TASK REQUIREMENTS
Locate, in the data below, the line that contains "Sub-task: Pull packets" and the line that contains "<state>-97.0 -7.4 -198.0"; reproduce exactly those two lines and every line between them, nothing more.
===== MATERIAL FOR THIS TASK
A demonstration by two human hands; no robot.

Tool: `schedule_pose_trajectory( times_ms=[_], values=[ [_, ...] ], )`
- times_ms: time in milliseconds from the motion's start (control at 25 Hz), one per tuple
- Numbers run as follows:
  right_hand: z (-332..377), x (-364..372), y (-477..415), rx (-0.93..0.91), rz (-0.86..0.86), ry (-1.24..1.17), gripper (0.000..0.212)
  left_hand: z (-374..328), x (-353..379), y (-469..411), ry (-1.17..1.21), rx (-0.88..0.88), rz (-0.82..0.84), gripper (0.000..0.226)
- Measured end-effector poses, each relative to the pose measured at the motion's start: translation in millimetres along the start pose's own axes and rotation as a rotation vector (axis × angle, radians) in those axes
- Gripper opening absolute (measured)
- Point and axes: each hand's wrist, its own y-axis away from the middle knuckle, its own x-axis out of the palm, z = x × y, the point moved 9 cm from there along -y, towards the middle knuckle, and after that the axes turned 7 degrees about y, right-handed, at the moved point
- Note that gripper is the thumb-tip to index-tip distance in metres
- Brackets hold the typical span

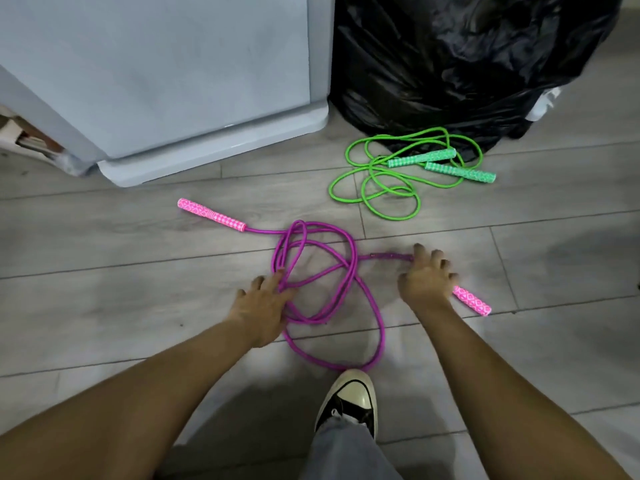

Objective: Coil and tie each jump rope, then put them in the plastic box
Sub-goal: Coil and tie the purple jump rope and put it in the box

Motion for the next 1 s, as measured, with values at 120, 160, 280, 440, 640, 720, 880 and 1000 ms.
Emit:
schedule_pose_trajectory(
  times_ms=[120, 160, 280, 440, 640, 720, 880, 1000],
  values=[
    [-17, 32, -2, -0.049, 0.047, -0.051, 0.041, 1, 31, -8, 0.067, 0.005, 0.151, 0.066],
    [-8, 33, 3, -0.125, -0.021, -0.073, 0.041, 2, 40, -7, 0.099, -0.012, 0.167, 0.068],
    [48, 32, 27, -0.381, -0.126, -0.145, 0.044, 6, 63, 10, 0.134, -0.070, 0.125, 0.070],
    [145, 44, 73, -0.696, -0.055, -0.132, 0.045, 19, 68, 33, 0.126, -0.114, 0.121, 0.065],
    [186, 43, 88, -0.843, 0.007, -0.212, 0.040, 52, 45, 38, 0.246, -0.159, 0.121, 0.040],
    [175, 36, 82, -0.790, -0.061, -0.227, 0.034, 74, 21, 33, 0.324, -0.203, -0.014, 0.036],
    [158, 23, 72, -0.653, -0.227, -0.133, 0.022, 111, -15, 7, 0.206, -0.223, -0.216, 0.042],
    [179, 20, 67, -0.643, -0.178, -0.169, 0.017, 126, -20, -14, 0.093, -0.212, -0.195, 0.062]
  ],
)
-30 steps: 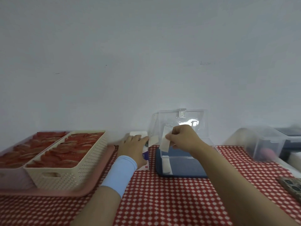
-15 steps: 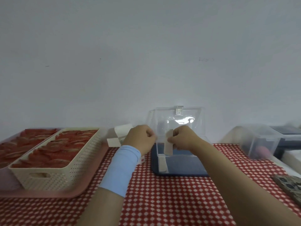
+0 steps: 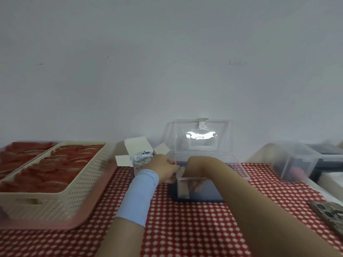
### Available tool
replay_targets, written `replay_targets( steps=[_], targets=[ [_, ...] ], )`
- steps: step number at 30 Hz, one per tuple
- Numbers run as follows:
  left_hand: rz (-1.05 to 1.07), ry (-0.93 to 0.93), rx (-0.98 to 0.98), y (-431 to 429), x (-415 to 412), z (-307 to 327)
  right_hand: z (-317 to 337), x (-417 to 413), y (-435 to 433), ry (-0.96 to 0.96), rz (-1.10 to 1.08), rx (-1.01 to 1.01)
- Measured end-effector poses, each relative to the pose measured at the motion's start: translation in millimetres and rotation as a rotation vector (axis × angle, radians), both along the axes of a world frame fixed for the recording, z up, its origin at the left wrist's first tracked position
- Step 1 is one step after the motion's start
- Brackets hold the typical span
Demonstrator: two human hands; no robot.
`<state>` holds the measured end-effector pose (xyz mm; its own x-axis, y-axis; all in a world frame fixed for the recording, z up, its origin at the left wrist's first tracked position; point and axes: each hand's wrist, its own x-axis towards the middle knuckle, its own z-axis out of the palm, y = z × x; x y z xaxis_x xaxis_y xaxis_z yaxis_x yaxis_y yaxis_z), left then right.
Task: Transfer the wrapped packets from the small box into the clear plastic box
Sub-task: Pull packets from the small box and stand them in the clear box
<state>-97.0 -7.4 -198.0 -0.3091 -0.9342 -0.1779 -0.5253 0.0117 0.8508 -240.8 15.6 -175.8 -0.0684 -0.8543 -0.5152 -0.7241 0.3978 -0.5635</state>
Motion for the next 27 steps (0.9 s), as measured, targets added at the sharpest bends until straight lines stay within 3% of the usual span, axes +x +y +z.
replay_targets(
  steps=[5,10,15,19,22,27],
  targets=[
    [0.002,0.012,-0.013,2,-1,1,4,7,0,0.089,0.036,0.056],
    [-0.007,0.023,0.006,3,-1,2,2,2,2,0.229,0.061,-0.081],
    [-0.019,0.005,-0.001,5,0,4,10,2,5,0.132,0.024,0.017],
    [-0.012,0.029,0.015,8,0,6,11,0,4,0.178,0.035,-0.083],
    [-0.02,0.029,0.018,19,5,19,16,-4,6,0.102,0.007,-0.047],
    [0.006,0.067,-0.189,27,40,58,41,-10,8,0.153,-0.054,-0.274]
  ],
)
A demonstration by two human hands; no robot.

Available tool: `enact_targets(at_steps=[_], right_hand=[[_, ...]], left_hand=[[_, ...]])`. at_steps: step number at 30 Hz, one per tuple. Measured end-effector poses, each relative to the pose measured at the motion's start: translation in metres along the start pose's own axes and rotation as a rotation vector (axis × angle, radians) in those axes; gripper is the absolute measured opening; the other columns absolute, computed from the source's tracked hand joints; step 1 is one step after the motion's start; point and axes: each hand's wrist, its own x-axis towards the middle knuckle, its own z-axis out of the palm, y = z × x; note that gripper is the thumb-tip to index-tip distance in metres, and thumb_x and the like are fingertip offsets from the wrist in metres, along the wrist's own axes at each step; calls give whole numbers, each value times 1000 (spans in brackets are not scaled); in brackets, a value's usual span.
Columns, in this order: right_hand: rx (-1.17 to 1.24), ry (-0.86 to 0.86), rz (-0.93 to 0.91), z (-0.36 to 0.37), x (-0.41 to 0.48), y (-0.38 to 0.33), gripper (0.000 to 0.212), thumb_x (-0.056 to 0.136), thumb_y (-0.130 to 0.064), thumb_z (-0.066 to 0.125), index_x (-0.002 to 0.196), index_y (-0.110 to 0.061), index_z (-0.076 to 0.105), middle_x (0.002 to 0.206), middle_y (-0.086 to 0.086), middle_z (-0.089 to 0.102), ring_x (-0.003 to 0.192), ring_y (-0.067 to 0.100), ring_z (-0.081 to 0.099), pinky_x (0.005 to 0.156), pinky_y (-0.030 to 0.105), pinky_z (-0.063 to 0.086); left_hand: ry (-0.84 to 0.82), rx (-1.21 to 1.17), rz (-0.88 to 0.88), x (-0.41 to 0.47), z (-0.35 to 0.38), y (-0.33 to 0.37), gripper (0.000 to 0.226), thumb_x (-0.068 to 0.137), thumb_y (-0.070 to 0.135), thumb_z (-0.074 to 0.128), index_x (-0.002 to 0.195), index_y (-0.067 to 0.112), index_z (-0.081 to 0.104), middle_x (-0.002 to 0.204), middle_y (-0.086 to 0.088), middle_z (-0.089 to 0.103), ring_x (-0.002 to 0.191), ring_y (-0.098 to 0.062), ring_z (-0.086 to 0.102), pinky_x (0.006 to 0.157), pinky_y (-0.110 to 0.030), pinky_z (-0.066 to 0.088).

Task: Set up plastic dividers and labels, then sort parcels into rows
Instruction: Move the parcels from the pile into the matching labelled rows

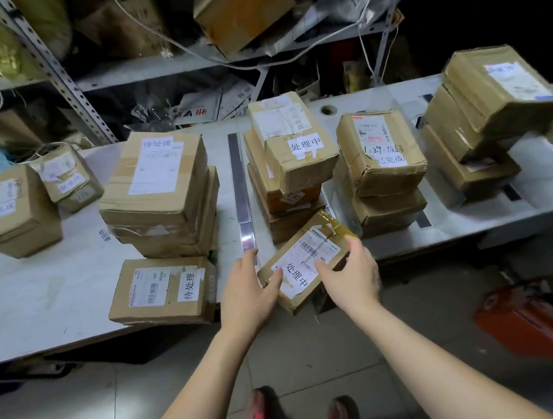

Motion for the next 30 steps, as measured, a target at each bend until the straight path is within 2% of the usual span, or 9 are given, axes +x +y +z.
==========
EXPECTED ANSWER
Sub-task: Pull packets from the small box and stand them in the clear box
<state>-97.0 -7.4 -198.0 -0.3091 -0.9342 -0.1779 -0.5253 0.0117 0.8508 -240.8 15.6 -175.8 -0.0684 -0.8543 -0.5152 -0.7241 0.3978 -0.5635</state>

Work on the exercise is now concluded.